### WORK INSTRUCTION:
Write the listing out again, exactly as it reads below.

### RECORDED DATA:
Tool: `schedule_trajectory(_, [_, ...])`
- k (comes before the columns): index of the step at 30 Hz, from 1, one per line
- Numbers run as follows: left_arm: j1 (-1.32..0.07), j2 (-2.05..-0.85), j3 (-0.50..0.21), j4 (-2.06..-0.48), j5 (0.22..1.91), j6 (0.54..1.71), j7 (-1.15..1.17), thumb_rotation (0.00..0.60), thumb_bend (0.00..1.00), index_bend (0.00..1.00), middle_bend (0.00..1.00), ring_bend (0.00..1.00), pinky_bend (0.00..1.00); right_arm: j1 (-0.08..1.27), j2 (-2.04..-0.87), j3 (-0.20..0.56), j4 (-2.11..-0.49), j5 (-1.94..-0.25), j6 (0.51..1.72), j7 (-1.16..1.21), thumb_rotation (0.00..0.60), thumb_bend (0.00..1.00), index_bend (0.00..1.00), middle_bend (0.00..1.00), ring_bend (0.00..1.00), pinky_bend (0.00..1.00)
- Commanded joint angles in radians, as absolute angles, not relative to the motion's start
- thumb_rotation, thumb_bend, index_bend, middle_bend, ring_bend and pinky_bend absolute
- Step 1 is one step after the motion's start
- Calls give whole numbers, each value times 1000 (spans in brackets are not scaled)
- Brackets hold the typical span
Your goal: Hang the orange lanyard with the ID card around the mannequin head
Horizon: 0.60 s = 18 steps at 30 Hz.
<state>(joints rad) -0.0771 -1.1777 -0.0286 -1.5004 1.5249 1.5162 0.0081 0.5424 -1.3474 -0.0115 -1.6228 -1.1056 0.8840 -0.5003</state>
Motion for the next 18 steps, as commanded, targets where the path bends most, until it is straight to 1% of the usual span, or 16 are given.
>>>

### WORKED SOLUTION:
Tool: `schedule_trajectory(_, [_, ...])`
- k (comes before the columns): index of the step at 30 Hz, from 1, one per line
- Numbers run as follows: left_arm: j1 (-1.32..0.07), j2 (-2.05..-0.85), j3 (-0.50..0.21), j4 (-2.06..-0.48), j5 (0.22..1.91), j6 (0.54..1.71), j7 (-1.15..1.17), thumb_rotation (0.00..0.60), thumb_bend (0.00..1.00), index_bend (0.00..1.00), middle_bend (0.00..1.00), ring_bend (0.00..1.00), pinky_bend (0.00..1.00); right_arm: j1 (-0.08..1.27), j2 (-2.04..-0.87), j3 (-0.20..0.56), j4 (-2.11..-0.49), j5 (-1.94..-0.25), j6 (0.51..1.72), j7 (-1.16..1.21), thumb_rotation (0.00..0.60), thumb_bend (0.00..1.00), index_bend (0.00..1.00), middle_bend (0.00..1.00), ring_bend (0.00..1.00), pinky_bend (0.00..1.00)
- Commanded joint angles in radians, as absolute angles, not relative to the motion's start
- thumb_rotation, thumb_bend, index_bend, middle_bend, ring_bend and pinky_bend absolute
- Step 1 is one step after the motion's start
- Calls give whole numbers, each value times 1000 (spans in brackets are not scaled)
- Brackets hold the typical span
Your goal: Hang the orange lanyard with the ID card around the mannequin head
Horizon: 0.60 s = 18 steps at 30 Hz.
<state>(joints rad) -0.0771 -1.1777 -0.0286 -1.5004 1.5249 1.5162 0.0081 0.5424 -1.3474 -0.0115 -1.6228 -1.1056 0.8840 -0.5003</state>
Motion for the next 18 steps, as commanded, targets where the path bends most, until it is straight to 1% of the usual span, or 16 are given.
>>>

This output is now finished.